Figures & data
Figure 1 The clinical spectrum of LAL-deficiency. The clinical spectrum of LAL-deficiency ranges from severe variants with early death, previously referred to as Wolman disease, to milder variants manifesting during childhood or adulthood, known as CESD.
Abbreviations: CESD, cholesteryl ester storage disease; LAL, lysosomal acid lipase; CE, cholesteryl esters; TG, triglycerides.

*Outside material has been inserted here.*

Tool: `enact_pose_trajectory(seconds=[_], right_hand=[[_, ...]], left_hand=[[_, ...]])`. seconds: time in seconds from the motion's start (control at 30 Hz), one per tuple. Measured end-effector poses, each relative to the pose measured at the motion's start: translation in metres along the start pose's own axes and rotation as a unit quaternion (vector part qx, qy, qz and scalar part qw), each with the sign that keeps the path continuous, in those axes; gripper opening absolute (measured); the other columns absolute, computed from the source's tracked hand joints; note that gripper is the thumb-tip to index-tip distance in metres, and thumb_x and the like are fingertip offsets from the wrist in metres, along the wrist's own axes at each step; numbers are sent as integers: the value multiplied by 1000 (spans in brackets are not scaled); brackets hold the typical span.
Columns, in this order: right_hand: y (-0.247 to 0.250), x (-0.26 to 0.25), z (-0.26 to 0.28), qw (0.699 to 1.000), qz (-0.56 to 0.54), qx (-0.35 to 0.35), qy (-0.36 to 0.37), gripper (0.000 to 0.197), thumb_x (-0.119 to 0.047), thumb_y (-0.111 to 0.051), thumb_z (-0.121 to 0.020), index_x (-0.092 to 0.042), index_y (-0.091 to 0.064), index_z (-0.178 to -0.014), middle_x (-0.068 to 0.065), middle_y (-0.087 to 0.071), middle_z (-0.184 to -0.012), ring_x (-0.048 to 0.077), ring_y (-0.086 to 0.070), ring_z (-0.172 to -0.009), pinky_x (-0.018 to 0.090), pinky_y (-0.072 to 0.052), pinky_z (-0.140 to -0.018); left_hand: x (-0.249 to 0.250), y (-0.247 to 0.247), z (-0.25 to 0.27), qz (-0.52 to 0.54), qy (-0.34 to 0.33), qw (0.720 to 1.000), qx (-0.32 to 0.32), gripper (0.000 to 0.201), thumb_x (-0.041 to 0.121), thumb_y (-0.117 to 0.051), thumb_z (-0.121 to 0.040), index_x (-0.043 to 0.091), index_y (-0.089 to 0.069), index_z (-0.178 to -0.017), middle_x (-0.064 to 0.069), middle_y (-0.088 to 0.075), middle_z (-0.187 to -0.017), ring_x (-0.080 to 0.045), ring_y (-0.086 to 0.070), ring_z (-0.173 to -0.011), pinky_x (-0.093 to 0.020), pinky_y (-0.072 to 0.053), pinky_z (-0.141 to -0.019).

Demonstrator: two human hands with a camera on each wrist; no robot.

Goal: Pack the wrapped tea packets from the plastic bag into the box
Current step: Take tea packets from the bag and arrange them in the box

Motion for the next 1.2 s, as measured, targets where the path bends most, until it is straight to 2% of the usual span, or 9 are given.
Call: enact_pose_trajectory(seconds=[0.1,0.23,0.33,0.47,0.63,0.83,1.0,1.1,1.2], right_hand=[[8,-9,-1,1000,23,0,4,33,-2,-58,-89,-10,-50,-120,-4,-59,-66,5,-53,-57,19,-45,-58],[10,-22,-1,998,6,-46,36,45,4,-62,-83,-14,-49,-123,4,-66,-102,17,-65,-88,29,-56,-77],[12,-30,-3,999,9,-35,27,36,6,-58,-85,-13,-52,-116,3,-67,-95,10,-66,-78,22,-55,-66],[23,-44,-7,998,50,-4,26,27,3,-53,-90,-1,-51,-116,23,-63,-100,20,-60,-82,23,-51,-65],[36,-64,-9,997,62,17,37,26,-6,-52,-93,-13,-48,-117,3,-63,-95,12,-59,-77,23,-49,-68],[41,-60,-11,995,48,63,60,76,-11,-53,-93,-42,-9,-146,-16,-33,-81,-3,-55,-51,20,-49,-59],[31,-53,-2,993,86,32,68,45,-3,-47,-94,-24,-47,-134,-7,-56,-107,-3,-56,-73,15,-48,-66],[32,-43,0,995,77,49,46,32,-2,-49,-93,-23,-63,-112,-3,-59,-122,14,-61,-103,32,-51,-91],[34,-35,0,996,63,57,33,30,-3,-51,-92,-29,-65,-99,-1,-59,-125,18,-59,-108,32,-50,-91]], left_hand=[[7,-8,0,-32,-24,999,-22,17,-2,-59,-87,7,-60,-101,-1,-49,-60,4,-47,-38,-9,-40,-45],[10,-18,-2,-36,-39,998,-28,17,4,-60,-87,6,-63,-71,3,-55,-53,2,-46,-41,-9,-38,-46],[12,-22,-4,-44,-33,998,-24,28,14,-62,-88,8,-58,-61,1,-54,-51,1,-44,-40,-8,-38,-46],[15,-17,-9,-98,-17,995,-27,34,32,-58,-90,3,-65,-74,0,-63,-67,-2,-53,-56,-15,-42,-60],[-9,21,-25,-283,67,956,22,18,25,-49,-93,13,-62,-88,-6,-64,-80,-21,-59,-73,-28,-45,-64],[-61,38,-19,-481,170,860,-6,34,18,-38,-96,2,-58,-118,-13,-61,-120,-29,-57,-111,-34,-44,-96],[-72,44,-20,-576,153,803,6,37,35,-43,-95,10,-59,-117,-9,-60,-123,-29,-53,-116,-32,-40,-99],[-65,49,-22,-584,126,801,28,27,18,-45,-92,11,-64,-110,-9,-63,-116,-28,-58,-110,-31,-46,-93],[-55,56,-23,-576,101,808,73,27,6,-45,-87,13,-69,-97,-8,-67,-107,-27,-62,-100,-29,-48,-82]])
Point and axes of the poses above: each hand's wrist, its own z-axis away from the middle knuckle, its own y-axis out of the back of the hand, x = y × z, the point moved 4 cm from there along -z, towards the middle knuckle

Figure 2 Summary of the mechanisms of disease. Cholesterol is physiologically taken up as cholesteryl esters via the LDL receptor – endocytosis pathway into lysosomes and then hydrolyzed by LAL enzyme (A). In cases of defective LAL activity cholesteryl esters and triglycerides accumulate in lysosomes, leading to universal microvesicular hepatic steatosis with development of fibrosis (C). Cholesterol accumulation causes orange coloration of the fatty liver (B), which is different from the triglyceride accumulation characteristic of common-type non-alcoholic fatty liver disease. (A) Published with permission of Alexion Pharmaceuticals. (B) and (C) Reproduced from Zandanell S, Primavesi F, Aigner E. Hepatosteatosis from Lysosomal Acid Lipase Deficiency. J Gastrointest Surg. 2019;23(3):601-602 (http://creativecommons.org/licenses/by/4.0/).Citation44
Abbreviations: LAL, lysosomal acid lipase; CE, cholesteryl ester; TG, triglyceride; LAL, lysosomal acid lipase; LDL, low-density lipoprotein.
Figure 3 Development of the clinical manifestations in LAL-D. Although the mechanisms are universal as depicted in the sequence of events on the left, clinical manifestations and consequences range from liver disease to atherosclerosis and malabsorption.
Abbreviations: LAL, lysosomal acid lipase; CE, cholesteryl esters; TG, triglycerides; ALT, aspartate transaminase; AST, alanine aminotransferase; LDL-c, low-density lipoprotein cholesterol; HDL-c, high-density lipoprotein cholesterol; ESLD, end-stage liver disease; MCI, myocardial infarction.
Figure 4 Hepatosplenomegaly. In LAL-D, the relative degree of hepatomegaly is usually prevalent over the relative degree of splenomegaly. The exclusion of hematological disorders should prompt the work-up for inherited storage disorders.
Abbreviation: LAL-D, lysosomal acid lipase deficiency.
Figure 5 Vacuolated lymphocyte. Vacuolated lymphocytes may provide a diagnostic clue in many but not all lysosomal storage disorders. Although not massive in LAL-D, the presence of vacuolated lymphocytes can provide important diagnostic hints toward an underlying lysosomal storage disorder.
Abbreviation: LAL-D, lysosomal acid lipase deficiency.